There were dozens of incidents throughout the Cold War that nearly brought about armageddon. Solar flares, computer bugs, defective early-warning sensors, the Moon, a bear — all of these were responsible for one (or in some cases several) “nuclear close calls” that nearly caused humanity’s extinction. With the Bulletin of Atomic Scientists’ Doomsday Clock set at ninety seconds to midnight — the closest it has ever been — now might not be the best time for a “shoot first and ask questions later” aerospace defence policy.
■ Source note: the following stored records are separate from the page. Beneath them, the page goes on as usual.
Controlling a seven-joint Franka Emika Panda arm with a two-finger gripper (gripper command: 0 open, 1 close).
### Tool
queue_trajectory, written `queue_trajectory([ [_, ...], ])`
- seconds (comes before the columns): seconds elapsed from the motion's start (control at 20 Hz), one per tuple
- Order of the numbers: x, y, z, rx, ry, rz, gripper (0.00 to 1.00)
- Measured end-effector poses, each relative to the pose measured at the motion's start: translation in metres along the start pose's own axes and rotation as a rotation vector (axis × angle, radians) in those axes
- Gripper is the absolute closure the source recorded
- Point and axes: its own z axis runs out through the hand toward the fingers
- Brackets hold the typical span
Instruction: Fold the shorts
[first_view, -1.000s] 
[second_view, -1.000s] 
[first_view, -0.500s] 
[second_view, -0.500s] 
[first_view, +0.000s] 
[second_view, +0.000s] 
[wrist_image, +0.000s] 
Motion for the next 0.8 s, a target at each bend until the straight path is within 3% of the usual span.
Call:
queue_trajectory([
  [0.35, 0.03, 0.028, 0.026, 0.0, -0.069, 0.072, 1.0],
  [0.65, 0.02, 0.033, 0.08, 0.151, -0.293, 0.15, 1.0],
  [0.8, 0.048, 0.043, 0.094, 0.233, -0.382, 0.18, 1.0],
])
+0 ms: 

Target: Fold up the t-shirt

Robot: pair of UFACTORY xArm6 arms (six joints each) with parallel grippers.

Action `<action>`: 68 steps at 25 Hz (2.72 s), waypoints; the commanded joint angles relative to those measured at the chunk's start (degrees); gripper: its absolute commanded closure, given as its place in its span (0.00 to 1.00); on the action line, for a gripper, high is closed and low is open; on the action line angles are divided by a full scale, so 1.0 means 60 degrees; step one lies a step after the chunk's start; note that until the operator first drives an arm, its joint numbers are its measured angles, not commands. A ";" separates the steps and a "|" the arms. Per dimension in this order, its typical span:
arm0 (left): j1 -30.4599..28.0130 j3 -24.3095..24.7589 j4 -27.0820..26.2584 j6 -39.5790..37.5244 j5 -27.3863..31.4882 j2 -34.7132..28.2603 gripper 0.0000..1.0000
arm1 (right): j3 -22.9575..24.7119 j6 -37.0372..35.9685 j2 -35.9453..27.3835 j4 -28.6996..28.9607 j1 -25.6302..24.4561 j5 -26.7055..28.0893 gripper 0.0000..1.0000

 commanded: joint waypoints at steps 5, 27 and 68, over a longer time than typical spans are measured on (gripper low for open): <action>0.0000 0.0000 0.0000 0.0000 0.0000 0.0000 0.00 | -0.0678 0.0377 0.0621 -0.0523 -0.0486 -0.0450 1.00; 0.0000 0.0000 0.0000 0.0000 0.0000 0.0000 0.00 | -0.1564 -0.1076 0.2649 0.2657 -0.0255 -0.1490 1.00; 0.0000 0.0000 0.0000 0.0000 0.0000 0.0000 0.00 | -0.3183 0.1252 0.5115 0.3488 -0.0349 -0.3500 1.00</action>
It is remarkable, and terribly ironic, that journalists inquiring about the possibility these objects may be extraterrestrial in origin, were seemingly oblivious that shooting something far more earthly down may have substantially more terrifying and immediate consequences.
It is worth considering as well that we’re all here in no small part because generations of military personnel, both in the East and West, exercised significantly far more restraint than we seem capable of today. We have substantially more and better equipment with which to defend our sovereignty than we did throughout the bulk of the Cold War, and yet security threats seem to be proliferating. Adding more weapons to this equation will not make us any safer, just as the proliferation of firearms in the United States has only served to exacerbate, rather than curb, their epidemic levels of gun violence.
Canada is very well equipped to defend itself against real threats, but we’re vulnerable to politically expedient paranoia. We can’t win a war against our imaginations.
Taylor C. Noakes is an independent journalist and public historian.